= Raw data =
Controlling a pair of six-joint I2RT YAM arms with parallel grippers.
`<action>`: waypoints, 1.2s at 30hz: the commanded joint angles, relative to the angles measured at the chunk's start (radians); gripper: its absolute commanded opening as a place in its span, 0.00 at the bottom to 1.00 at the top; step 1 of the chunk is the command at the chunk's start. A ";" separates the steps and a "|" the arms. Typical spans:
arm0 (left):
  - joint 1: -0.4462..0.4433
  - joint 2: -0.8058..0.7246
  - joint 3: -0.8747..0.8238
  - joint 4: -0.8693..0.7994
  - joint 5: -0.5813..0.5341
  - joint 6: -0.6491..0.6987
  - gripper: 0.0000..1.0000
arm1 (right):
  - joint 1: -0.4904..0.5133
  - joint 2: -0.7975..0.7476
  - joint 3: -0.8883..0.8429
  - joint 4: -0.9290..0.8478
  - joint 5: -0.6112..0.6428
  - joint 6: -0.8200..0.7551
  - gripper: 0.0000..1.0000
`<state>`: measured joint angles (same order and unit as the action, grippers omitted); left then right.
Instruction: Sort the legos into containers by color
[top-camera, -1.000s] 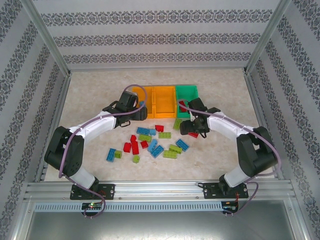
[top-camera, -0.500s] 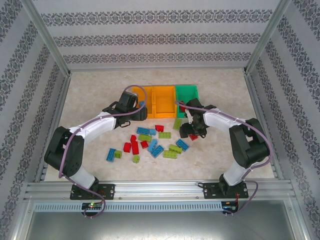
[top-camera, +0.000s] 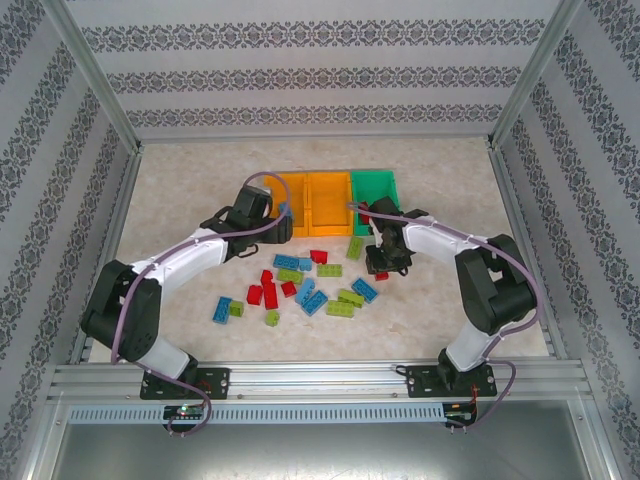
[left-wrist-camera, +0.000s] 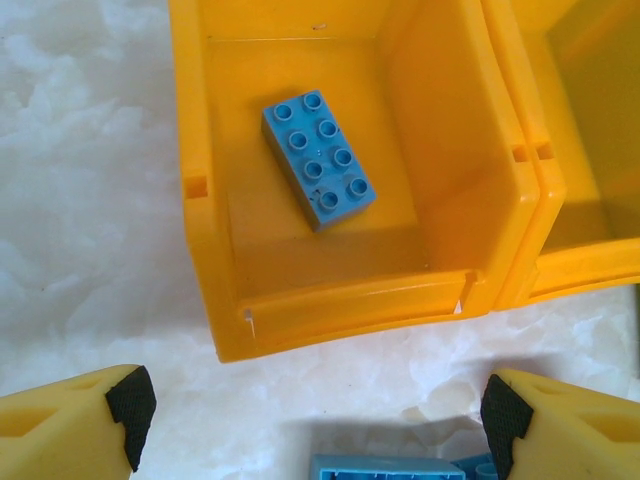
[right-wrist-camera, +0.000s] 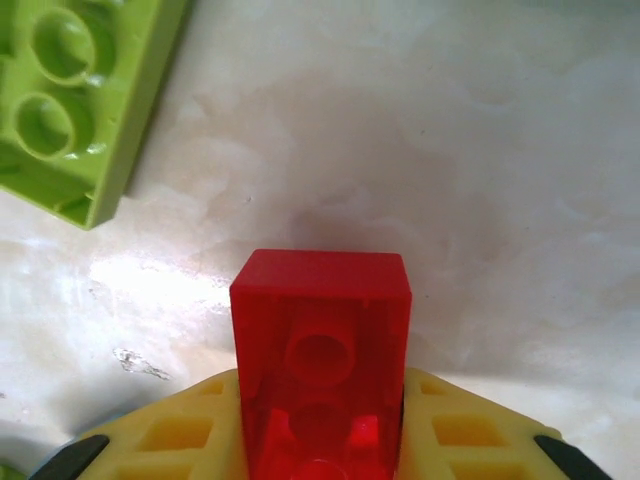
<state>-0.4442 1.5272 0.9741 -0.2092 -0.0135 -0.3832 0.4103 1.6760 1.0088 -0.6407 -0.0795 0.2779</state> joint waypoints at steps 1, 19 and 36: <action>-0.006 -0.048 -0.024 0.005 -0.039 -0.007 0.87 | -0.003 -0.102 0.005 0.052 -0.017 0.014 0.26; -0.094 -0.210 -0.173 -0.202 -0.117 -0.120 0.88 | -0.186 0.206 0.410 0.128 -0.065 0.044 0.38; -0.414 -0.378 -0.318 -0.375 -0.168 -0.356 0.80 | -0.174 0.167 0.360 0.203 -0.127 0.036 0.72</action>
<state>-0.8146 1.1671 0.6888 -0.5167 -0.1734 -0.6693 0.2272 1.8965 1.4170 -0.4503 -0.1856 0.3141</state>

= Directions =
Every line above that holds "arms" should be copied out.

= Answer section =
Controlling a pair of six-joint I2RT YAM arms with parallel grippers.
`<action>`: waypoints, 1.2s at 30hz: the commanded joint angles, relative to the angles measured at the chunk's start (radians); gripper: its absolute commanded opening as a place in its span, 0.00 at the bottom to 1.00 at the top; step 1 of the chunk is the command at the chunk's start. A ";" separates the steps and a "|" the arms. Typical spans:

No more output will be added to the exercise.